(The problem): Apart from the pictures, every entry below should be repeated exactly.
[Dataset extract Boundary: Start]
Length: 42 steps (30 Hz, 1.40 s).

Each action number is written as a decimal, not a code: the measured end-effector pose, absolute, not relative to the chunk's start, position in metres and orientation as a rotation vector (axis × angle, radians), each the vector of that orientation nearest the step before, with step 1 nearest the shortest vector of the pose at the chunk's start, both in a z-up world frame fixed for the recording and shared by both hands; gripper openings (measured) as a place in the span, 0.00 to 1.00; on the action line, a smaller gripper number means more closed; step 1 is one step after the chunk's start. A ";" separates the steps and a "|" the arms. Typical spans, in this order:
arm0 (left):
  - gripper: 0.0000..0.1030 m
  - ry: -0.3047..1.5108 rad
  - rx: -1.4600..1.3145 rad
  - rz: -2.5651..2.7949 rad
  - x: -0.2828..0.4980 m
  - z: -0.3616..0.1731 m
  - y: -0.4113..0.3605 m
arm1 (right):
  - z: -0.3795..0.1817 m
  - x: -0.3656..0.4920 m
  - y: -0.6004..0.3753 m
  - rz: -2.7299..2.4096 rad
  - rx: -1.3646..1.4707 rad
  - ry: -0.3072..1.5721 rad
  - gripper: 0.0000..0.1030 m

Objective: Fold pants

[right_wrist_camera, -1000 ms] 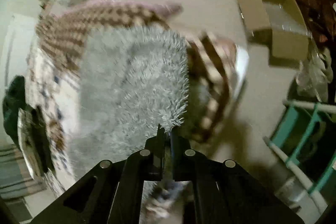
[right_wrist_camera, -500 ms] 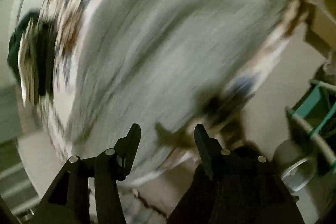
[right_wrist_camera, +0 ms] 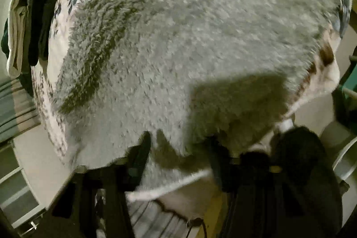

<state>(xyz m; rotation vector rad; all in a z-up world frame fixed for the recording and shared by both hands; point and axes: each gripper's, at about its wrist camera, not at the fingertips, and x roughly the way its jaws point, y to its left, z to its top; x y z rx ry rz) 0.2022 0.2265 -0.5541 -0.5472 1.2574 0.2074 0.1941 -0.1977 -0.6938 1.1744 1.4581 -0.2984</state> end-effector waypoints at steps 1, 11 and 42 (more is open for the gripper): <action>0.15 1.242 -0.554 0.196 0.201 -0.550 0.228 | -0.692 0.198 -0.190 -0.319 1.129 1.472 0.05; 0.15 1.204 -0.569 0.139 0.213 -0.532 0.263 | -0.655 0.185 -0.156 -0.286 0.994 1.523 0.05; 0.82 1.512 0.112 -0.268 0.207 -0.590 -0.134 | -0.681 0.087 -0.600 -0.765 1.225 1.032 0.03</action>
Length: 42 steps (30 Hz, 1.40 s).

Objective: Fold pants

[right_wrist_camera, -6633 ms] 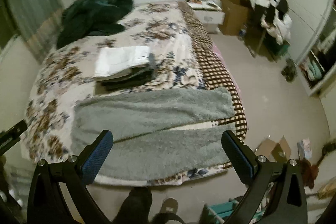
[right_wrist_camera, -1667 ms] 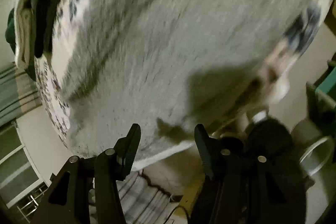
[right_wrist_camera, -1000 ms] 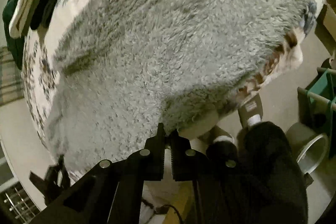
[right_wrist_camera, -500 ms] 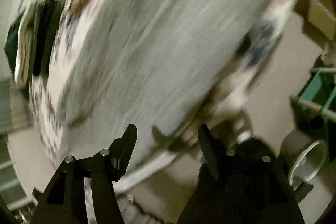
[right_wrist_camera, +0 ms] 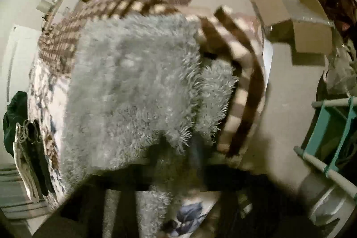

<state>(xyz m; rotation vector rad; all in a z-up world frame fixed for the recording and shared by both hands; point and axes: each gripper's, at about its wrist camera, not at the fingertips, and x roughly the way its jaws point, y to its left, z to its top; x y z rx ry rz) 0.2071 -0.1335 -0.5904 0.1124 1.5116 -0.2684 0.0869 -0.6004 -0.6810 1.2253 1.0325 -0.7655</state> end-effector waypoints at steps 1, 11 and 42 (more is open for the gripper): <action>0.82 1.507 0.120 -0.260 0.207 -0.589 -0.133 | -0.678 0.085 -0.600 -0.770 1.223 1.007 0.02; 0.82 1.496 0.178 -0.259 0.199 -0.577 -0.146 | -0.671 0.042 -0.581 -0.695 1.308 1.030 0.06; 1.00 1.496 0.188 -0.251 0.215 -0.620 -0.179 | -0.698 0.018 -0.616 -0.580 1.421 0.849 0.70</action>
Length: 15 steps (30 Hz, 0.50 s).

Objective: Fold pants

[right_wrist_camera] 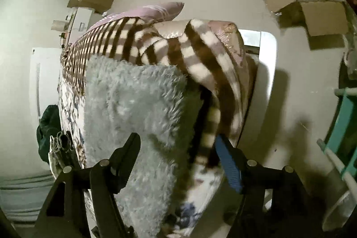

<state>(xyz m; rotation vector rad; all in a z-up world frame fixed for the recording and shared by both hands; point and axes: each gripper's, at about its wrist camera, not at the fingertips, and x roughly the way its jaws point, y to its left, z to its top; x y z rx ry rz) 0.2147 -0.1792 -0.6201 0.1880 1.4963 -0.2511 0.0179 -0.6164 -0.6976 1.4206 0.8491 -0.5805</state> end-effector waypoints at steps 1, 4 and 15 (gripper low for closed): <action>1.00 1.493 0.186 -0.244 0.216 -0.621 -0.179 | -0.704 0.020 -0.618 -0.573 1.415 0.841 0.70; 1.00 1.479 0.170 -0.221 0.218 -0.622 -0.178 | -0.718 0.033 -0.622 -0.505 1.399 0.806 0.70; 1.00 1.394 0.151 -0.219 0.193 -0.628 -0.175 | -0.736 0.065 -0.636 -0.282 1.456 0.600 0.48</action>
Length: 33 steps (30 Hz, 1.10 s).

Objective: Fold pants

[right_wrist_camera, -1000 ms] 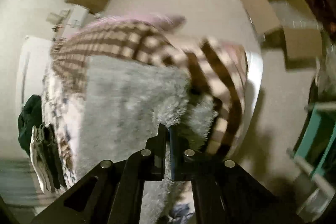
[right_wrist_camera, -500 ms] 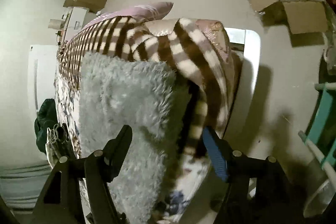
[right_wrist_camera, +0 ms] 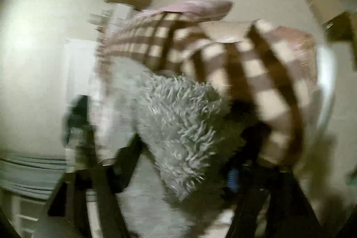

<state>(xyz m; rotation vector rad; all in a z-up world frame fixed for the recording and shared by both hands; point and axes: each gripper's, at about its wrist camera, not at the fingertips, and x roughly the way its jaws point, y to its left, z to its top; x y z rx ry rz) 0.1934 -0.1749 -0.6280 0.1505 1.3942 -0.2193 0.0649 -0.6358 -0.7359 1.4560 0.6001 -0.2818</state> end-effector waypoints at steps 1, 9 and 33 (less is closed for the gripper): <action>1.00 1.394 0.151 -0.220 0.190 -0.626 -0.173 | -0.736 0.064 -0.638 -0.247 1.493 0.550 0.48; 1.00 1.411 0.147 -0.211 0.206 -0.624 -0.173 | -0.767 0.083 -0.638 -0.191 1.522 0.582 0.62; 1.00 1.226 -0.254 -0.116 0.214 -0.481 0.019 | -0.583 0.233 -0.327 0.136 0.797 0.855 0.18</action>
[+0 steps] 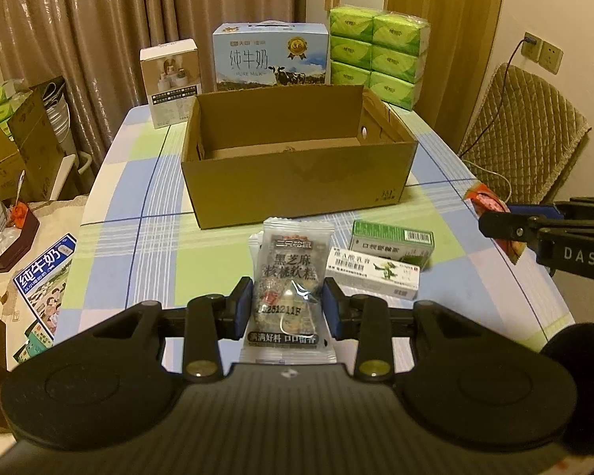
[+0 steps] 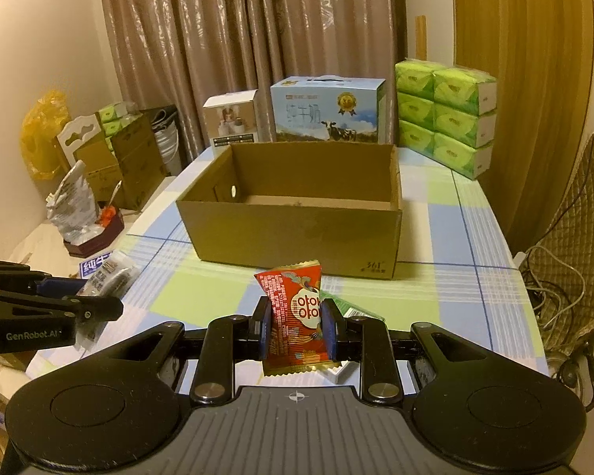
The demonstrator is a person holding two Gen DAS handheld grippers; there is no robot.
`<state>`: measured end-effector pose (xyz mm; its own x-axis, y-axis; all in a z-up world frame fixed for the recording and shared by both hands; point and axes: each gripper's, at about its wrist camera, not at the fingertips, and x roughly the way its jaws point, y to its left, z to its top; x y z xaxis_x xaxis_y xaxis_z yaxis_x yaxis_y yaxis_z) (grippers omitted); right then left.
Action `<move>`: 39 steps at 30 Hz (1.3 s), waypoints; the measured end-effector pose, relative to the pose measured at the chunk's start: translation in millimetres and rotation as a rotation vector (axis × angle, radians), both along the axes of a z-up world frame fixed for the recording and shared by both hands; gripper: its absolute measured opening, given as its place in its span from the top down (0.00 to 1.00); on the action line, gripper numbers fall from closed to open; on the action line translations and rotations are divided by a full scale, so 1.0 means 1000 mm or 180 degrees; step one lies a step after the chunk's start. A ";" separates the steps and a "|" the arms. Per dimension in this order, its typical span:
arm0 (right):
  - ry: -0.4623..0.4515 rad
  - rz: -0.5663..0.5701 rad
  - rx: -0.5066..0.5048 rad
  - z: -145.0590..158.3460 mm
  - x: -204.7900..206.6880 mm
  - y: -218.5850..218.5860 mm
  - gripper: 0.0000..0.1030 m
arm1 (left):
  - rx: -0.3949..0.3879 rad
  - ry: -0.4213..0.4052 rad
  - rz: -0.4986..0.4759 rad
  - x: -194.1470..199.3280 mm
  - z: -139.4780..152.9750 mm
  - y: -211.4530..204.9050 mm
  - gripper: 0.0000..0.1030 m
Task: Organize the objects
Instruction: 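Carry packet and candy over the box and open both grippers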
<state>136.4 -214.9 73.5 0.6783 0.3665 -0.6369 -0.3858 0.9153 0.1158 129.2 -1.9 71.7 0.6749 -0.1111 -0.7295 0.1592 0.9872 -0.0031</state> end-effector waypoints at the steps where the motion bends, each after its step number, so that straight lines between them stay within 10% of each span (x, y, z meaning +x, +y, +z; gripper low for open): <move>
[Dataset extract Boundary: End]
(Solution to the problem):
Length: 42 steps (30 Hz, 1.40 s).

Each action number is written as a decimal, not a code: the measured end-effector pose, absolute, not relative to the chunk's start, position in metres and orientation as a rotation vector (axis × angle, radians), each the vector of that orientation nearest the step before, with step 1 nearest the shortest vector of the pose at the chunk's start, both in a z-up world frame fixed for the recording and shared by both hands; gripper openings (measured) as a place in the span, 0.00 to 1.00; on the action line, a smaller gripper number means more closed; step 1 is one step after the chunk's start. A ";" separates the steps and a "|" the arms. Typical spans, in this order:
arm0 (left):
  - gripper: 0.0000..0.1030 m
  - ry: -0.3047..1.5108 rad
  - rx: -1.4600..1.3145 rad
  - rz: -2.5651..2.7949 rad
  - x: -0.2828..0.4980 m
  - z: -0.3616..0.1731 m
  - y: -0.4113..0.3605 m
arm1 (right):
  - z: -0.3795..0.1817 m
  - x: -0.3656..0.4920 m
  - y: -0.6004..0.3753 m
  - rz: -2.7299..2.4096 rad
  - rx: -1.3646..1.4707 rad
  - ry: -0.3072..1.5721 rad
  - gripper: 0.0000..0.1030 m

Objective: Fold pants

[right_wrist_camera, -1000 ms] 
[right_wrist_camera, -500 ms] 
[right_wrist_camera, +0 ms] 

<state>(xyz m; rotation vector rad; all in a z-up world frame fixed for the recording and shared by both hands; point and axes: each gripper's, at about its wrist camera, not at the fingertips, and x roughly the way its jaws point, y to its left, z to its top; x y z rx ry rz) 0.2022 0.2265 -0.5541 -0.5472 1.2574 0.2074 0.1941 -0.1977 -0.6938 1.1744 1.4581 -0.2984</state> end-effector waypoints at steps 1, 11 and 42 (more is open for the gripper): <action>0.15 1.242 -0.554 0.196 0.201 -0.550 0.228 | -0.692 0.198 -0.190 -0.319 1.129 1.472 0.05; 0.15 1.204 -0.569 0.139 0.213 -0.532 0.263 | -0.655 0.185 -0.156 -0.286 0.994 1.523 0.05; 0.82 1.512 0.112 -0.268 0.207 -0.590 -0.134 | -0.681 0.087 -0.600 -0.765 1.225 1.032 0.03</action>
Length: 42 steps (30 Hz, 1.40 s).

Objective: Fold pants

[right_wrist_camera, -6633 ms] 
[right_wrist_camera, -1667 ms] 
[right_wrist_camera, -1000 ms] 
[right_wrist_camera, -500 ms] 
[right_wrist_camera, +0 ms] 

<state>(xyz m; rotation vector rad; all in a z-up world frame fixed for the recording and shared by both hands; point and axes: each gripper's, at about its wrist camera, not at the fingertips, and x roughly the way its jaws point, y to its left, z to its top; x y z rx ry rz) 0.2071 -0.1335 -0.5904 0.1124 1.5116 -0.2684 0.0869 -0.6004 -0.6810 1.2253 1.0325 -0.7655</state> end-effector waypoints at steps 1, 11 and 42 (more is open for the gripper): <action>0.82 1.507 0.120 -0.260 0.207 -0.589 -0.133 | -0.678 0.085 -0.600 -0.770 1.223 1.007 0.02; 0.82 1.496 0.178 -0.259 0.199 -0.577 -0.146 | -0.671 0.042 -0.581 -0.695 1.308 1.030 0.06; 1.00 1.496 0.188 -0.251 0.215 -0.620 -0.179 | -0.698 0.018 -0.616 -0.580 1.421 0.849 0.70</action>
Length: 15 steps (30 Hz, 0.50 s).

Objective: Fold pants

[right_wrist_camera] 

<state>(xyz m; rotation vector rad; all in a z-up world frame fixed for the recording and shared by both hands; point and axes: each gripper's, at about its wrist camera, not at the fingertips, and x roughly the way its jaws point, y to its left, z to its top; x y z rx ry rz) 0.2147 -0.1792 -0.6201 0.1880 1.4963 -0.2511 0.0179 -0.6164 -0.6976 1.4206 0.8491 -0.5805</state> end-effector waypoints at steps 1, 4 and 15 (gripper low for closed): <action>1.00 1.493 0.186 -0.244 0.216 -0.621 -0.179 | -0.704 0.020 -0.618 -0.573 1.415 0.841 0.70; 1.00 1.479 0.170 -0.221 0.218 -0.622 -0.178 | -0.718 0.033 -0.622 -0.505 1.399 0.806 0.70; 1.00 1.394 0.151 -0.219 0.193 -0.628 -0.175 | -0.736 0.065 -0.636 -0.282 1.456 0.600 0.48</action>
Length: 33 steps (30 Hz, 1.10 s).

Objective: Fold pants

[right_wrist_camera, -1000 ms] 
[right_wrist_camera, -500 ms] 
[right_wrist_camera, +0 ms] 

<state>(xyz m; rotation vector rad; all in a z-up world frame fixed for the recording and shared by both hands; point and axes: each gripper's, at about its wrist camera, not at the fingertips, and x roughly the way its jaws point, y to its left, z to its top; x y z rx ry rz) 0.1934 -0.1749 -0.6280 0.1505 1.3942 -0.2193 0.0649 -0.6358 -0.7359 1.4560 0.6001 -0.2818</state> end-effector waypoints at steps 1, 9 and 33 (less is closed for the gripper): <action>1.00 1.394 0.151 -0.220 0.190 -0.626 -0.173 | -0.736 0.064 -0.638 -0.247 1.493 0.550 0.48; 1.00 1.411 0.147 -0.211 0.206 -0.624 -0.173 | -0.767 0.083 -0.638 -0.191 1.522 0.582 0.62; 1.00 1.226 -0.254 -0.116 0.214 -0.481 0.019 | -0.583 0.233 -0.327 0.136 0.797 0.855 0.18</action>
[+0 steps] 
[+0 steps] 
The demonstrator is a person holding two Gen DAS handheld grippers; there is no robot.
`<state>`: measured end-effector pose (xyz mm; its own x-axis, y-axis; all in a z-up world frame fixed for the recording and shared by both hands; point and axes: each gripper's, at about its wrist camera, not at the fingertips, and x roughly the way its jaws point, y to its left, z to its top; x y z xaxis_x xaxis_y xaxis_z yaxis_x yaxis_y yaxis_z) (grippers omitted); right then left.
Action `<move>`: 39 steps at 30 Hz (1.3 s), waypoints; the measured end-effector pose, relative to the pose measured at the chunk's start: translation in millimetres and rotation as a rotation vector (axis × angle, radians), both along the axes of a z-up world frame fixed for the recording and shared by both hands; gripper: its absolute measured opening, given as its place in its span from the top down (0.00 to 1.00); on the action line, gripper numbers fall from closed to open; on the action line translations and rotations are divided by a full scale, so 1.0 means 1000 mm or 180 degrees; step one lies a step after the chunk's start. A ";" separates the steps and a "|" the arms. Per dimension in this order, its typical span:
arm0 (right):
  - ry: -0.4623..0.4515 rad
  - rz: -0.5663..0.5701 rad
  - rx: -0.5066..0.5048 rad
  - z: -145.0590..158.3460 mm
  - x: -204.7900..206.6880 mm
  - y: -218.5850..218.5860 mm
  - gripper: 0.0000..0.1030 m
arm1 (left):
  - rx: -0.3949..0.3879 rad
  - ry: -0.4213..0.4052 rad
  - rz: -0.4986..0.4759 rad
  - x: -194.1470..199.3280 mm
  - z: -139.4780..152.9750 mm
  - y: -211.4530..204.9050 mm
  - gripper: 0.0000..0.1030 m
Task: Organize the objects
Instruction: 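Carry packet and candy over the box and open both grippers
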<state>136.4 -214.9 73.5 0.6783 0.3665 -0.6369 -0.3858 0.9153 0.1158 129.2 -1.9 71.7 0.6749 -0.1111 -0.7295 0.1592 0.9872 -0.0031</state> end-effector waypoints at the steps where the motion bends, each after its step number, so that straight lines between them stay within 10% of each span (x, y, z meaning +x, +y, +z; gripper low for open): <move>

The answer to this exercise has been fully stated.